2019年3月12日火曜日

今回ご提供できるようになりました。絶対に安全で確実なんです

私たちが生きている今の世界は有限に規定されている。ポケットの中のお金などは極めて有限でさみしくなるが、生命だって有限だし、体力、知力も有限だ。住んでいる建物も有限で、放っておけばそのうちに倒壊する。
政治や経済も、その世界に属していて、有限を相手にするものだ。

だから、政治・経済に無限を持ち込んではいけない。

経済に無限を持ち込んだ例としては、ある会に入会して商品を仕入れ、新しい会員を獲得して、その会員に商品を卸し、新しい会員を獲得させる。子会員が孫会員を獲得すると、会費があなたに入金されます・・・みたいな、時々流行するシステムがあるが、アレ、人類が無限にいて、みんなが会員になるという、理想の状態を前提にすれば、素晴らしいものだ。ただ、人類は無限にいないし、あのシステムの要求する規模から言うと、あまりにも少ない。で、理想の状態ではなく、現実を前提にすると、ねずみ講という詐欺の名前で呼ばれる事になる。

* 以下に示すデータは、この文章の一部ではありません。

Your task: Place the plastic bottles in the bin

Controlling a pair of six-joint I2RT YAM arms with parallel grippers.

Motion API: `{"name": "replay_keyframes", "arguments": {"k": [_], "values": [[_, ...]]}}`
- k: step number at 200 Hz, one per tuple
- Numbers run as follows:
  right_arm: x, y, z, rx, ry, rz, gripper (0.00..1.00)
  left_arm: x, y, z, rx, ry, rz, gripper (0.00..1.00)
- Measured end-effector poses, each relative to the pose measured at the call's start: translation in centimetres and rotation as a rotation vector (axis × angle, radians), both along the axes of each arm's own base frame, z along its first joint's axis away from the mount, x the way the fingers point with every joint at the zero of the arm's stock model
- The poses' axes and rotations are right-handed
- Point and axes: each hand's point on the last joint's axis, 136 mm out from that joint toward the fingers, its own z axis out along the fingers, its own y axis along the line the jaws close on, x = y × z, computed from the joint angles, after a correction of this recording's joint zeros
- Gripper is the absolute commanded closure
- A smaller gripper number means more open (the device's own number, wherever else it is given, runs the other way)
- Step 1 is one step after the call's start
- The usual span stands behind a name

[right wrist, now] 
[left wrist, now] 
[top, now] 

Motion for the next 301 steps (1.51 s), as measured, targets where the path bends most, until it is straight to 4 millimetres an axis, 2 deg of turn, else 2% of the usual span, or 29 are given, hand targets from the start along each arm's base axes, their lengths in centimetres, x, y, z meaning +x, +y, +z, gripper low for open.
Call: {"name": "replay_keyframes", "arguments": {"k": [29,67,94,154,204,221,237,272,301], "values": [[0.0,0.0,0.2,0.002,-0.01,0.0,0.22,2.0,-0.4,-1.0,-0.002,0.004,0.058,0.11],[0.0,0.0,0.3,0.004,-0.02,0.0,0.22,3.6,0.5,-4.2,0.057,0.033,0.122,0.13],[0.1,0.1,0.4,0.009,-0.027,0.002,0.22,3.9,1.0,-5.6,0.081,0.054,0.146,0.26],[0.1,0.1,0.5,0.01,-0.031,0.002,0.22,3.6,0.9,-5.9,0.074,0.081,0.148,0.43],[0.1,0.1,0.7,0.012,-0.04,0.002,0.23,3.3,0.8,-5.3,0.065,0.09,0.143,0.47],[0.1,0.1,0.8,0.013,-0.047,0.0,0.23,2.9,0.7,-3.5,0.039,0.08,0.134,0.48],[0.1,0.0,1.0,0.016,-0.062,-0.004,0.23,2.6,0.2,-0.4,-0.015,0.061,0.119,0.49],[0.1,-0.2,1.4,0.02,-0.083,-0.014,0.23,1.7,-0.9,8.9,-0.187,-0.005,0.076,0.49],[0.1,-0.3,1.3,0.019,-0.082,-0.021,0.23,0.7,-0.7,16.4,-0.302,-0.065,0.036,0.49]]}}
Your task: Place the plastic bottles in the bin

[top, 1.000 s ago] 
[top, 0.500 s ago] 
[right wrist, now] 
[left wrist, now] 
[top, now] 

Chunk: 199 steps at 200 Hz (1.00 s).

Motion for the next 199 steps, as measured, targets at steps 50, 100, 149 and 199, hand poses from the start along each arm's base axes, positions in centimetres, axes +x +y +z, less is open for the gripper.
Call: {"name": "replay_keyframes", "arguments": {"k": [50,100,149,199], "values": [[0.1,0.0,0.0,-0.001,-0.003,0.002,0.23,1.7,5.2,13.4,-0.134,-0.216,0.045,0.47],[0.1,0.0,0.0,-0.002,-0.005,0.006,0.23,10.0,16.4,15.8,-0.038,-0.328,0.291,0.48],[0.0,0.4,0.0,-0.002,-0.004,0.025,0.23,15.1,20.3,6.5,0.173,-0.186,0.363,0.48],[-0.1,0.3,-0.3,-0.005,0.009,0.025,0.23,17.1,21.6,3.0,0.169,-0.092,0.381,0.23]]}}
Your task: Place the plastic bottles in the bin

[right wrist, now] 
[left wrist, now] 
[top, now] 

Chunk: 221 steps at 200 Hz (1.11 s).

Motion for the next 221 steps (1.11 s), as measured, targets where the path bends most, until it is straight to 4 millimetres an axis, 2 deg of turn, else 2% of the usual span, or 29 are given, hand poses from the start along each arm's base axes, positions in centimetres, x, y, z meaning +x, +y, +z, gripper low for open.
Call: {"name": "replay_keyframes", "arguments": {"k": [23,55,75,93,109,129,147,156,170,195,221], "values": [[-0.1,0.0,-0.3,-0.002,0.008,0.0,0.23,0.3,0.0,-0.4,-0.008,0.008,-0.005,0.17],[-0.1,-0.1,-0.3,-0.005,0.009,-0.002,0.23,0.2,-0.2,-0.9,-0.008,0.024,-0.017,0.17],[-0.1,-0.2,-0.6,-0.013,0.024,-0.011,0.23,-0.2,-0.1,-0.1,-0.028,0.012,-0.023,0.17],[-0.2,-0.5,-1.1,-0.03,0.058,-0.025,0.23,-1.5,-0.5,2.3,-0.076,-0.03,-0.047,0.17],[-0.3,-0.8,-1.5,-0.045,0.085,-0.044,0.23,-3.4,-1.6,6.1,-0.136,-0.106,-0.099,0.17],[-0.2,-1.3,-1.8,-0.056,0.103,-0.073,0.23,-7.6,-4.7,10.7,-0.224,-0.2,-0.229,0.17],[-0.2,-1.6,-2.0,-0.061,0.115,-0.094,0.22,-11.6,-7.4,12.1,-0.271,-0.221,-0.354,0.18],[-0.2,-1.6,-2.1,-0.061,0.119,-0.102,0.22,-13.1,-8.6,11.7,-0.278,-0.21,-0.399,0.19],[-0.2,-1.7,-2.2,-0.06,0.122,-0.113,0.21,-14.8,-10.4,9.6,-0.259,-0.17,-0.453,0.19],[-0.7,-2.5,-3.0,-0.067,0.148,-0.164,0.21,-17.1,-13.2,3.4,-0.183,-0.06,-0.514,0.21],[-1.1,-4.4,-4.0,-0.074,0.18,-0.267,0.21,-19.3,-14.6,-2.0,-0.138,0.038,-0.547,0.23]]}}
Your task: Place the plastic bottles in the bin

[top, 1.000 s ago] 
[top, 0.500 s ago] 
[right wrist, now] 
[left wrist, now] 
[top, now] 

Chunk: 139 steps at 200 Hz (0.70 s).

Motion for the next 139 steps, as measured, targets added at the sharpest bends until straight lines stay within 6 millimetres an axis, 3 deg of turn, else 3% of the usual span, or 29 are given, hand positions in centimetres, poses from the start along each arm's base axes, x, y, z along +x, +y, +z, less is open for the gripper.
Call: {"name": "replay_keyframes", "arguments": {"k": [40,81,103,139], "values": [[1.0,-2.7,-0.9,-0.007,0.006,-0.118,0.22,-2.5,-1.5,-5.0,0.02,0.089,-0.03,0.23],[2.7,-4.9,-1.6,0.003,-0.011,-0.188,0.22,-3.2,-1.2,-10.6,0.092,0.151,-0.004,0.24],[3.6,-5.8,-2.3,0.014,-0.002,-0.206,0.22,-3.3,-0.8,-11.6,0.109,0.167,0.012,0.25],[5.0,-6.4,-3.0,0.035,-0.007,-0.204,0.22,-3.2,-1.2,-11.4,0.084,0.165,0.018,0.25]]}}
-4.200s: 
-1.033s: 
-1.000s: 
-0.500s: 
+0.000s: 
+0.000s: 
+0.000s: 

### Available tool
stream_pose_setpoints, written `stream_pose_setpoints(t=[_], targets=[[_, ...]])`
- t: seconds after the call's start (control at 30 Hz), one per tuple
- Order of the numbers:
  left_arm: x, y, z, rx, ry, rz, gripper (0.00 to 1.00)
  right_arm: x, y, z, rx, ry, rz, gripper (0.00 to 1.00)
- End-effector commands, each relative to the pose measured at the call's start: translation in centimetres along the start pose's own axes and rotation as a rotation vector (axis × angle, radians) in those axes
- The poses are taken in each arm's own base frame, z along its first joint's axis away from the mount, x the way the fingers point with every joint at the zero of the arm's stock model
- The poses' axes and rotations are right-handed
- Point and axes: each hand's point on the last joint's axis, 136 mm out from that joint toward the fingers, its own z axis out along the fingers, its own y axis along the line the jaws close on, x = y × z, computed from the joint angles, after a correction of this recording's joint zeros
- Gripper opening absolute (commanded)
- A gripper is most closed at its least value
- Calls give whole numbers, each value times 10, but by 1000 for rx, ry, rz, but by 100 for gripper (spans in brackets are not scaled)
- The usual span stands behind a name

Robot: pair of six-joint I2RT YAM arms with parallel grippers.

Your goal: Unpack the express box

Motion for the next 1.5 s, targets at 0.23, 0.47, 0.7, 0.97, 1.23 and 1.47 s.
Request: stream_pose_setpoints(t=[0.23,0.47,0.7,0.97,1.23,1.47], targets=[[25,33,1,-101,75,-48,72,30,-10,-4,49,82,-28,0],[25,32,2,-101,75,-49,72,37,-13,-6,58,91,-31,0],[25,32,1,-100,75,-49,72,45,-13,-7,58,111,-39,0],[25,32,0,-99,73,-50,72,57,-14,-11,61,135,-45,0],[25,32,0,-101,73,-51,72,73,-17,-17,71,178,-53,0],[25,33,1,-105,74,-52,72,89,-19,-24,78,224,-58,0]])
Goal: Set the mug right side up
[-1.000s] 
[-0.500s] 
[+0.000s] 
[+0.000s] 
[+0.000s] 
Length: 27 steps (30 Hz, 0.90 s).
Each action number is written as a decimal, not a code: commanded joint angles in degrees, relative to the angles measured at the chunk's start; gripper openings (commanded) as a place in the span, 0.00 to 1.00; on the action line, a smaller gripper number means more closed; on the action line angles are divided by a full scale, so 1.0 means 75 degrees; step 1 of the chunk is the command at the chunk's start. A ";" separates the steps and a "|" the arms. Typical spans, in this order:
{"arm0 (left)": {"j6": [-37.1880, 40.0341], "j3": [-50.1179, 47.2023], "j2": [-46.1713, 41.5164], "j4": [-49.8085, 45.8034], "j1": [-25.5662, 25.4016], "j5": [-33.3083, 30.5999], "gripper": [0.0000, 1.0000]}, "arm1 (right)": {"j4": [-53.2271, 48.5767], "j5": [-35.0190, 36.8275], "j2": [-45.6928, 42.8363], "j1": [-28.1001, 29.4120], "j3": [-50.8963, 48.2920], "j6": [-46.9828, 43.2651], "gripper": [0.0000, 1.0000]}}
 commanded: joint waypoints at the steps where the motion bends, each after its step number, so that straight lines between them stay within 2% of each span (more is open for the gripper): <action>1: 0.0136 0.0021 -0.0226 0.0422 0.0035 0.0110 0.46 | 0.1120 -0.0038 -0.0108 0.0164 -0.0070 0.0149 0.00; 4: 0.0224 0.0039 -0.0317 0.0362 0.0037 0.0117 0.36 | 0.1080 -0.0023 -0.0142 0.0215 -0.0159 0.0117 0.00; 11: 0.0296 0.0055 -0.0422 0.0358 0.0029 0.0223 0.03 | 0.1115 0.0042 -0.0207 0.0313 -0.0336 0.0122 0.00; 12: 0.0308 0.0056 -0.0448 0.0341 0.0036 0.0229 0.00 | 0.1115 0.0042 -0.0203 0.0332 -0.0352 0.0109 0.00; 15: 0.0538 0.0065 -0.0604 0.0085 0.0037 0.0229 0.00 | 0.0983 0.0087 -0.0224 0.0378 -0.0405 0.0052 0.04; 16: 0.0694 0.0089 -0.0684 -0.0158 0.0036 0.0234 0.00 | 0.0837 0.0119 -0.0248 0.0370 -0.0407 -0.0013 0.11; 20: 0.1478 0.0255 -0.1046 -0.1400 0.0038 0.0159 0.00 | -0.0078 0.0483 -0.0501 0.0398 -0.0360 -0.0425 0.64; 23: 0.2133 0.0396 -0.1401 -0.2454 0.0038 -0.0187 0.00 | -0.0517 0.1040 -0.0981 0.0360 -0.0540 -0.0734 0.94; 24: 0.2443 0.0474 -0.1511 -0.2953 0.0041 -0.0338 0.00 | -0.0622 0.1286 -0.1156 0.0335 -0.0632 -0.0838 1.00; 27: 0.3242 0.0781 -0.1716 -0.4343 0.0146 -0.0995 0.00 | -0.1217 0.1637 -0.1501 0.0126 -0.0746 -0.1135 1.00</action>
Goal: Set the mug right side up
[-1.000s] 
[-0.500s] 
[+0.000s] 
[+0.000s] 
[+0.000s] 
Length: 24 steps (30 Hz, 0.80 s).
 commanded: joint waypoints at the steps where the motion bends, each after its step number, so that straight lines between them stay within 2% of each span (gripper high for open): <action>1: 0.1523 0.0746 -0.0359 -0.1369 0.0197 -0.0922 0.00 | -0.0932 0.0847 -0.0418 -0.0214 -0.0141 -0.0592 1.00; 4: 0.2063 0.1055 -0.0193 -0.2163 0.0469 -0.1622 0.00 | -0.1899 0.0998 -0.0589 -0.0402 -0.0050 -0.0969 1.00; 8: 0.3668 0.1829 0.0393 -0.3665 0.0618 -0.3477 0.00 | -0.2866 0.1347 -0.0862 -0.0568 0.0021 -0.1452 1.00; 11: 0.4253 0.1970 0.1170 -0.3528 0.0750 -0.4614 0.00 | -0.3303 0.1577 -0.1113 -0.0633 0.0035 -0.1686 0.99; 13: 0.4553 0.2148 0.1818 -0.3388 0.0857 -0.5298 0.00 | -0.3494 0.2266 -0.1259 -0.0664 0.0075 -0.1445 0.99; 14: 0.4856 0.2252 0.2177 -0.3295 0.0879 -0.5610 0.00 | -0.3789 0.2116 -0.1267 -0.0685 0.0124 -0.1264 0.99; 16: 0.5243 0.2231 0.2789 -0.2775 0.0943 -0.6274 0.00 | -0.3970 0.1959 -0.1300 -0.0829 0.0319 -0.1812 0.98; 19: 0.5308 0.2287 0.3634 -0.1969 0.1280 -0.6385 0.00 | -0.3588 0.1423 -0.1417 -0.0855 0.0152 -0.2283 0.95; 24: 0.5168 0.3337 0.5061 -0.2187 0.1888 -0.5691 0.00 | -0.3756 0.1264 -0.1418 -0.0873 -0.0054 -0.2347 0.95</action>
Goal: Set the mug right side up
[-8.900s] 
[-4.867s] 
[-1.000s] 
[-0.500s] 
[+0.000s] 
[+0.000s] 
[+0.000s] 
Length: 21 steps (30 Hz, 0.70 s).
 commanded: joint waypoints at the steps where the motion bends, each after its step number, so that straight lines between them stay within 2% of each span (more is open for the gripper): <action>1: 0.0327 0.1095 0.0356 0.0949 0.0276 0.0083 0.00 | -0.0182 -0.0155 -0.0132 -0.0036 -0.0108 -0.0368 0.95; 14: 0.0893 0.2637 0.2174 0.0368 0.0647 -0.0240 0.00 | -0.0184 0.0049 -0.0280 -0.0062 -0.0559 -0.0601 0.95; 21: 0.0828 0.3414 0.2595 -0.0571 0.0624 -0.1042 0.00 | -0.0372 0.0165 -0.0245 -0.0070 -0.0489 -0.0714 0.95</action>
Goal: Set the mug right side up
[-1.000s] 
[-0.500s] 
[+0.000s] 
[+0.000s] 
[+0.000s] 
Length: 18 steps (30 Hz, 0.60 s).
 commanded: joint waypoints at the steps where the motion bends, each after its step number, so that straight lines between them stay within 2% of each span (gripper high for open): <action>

政治に無限を持ち込んだ例としては、計画経済がある。これは経済分野の出来事ではなくて、政策だから政治分野の出来事として考える。計画経済にも現実とは別の理想の状態がある。計画者、つまり、役人がすべての情報を知っており、将来の消費動向もすべて完璧に予想でき、恐ろしく有能で、ありとあらゆる変数をたちどころに計算し、答えを出し、間違える事などなく、しかも、あらゆる効率が最高の状態でロスがまったくなくて、工場も不良品など、どうやったら出せるかわからないといった状態だ。役人の全知全能を前提にするわけだ。でも、どこでも役人はたいてい無能で、少々よくよくと保身ばかりを考えていて決定が出来ず、責任を回避するものだ。それで、結局、計画経済は失敗した。

限定された現実を扱う分野に、無限の良い事や無限の悪を持ち込むと、事態が混乱するだけで、何も生み出さない。とても非生産的になるし、危険だ。

無限の安全などない。何をしても、何をしなくても、危険はつきまとう。いくら安全を願っても、危険はどこかに潜んでいる。だから、そこはトレードオフになる。絶対の安全は、無限の安全と同じだから、ありえない。それでは怖い、嫌だと感じても、政治分野ではもって行き場がない。そこは理解しなければならないのだ。危険がいいというのではなく、いくら安全が良くても、限りがあるという事だ。

平和も同じだ。平和がいいからといって、無限の平和があると想定すべきではない。平和を願いつつ、それでも、戦争に備えなくてはならない。戦争の可能性をゼロには出来ないからだ。戦争の可能性をゼロに出来ないのは誰が悪いのでもない。誰がどうやっても、出来ないものは出来ないというだけの事だ。

日本の政治は、ほぼ無限に国民の要望に応えますという姿勢で来た。政党も行政も、無限を引き受ける格好をして来た。そのため、国民もそれをあたりまえのように求め続けている。
学校なんか、教員に出来るわけない事を、やたらと引き受けて、どうするんだと思う。躾なんか、教員に出来るわけない事の筆頭だ。言葉を間違えて喋って平気の国語力の者がいるし、身だしなみも問題あるし、立ち居振る舞いって、大学でやる? 小笠原流の段位が条件に入ってる? 勉強は塾に任せてる教員がほとんどで、実際にその方がいいという状態なんだから、学校は子供の邪魔をしないようにするのが一番いい。

たかだか政治権力があるからと言って、出来ない事は出来ないに決まっている。そこはちゃんと言うべきだが、もしかしたら、政治家にも役人にも、政治に無限を持ち込むのがいい事だと思い込んでいる人たちがいるのかもしれない。
だとしたら、恐ろしく頭が悪い上に、ものを考えた事のない連中だが、入れ歯安定剤はあっても、馬鹿につける薬はないので、政治家なら落選させる。役人なら影響のないポストに栄転させるしかないだろう。


無限を相手にしたいなら、数学か、宇宙物理か、宗教か、お手軽に奇跡に遭遇して平気な(教会は絶対に容認しないだろうけどね)ラブソングの世界があるので、そちらをお薦めします。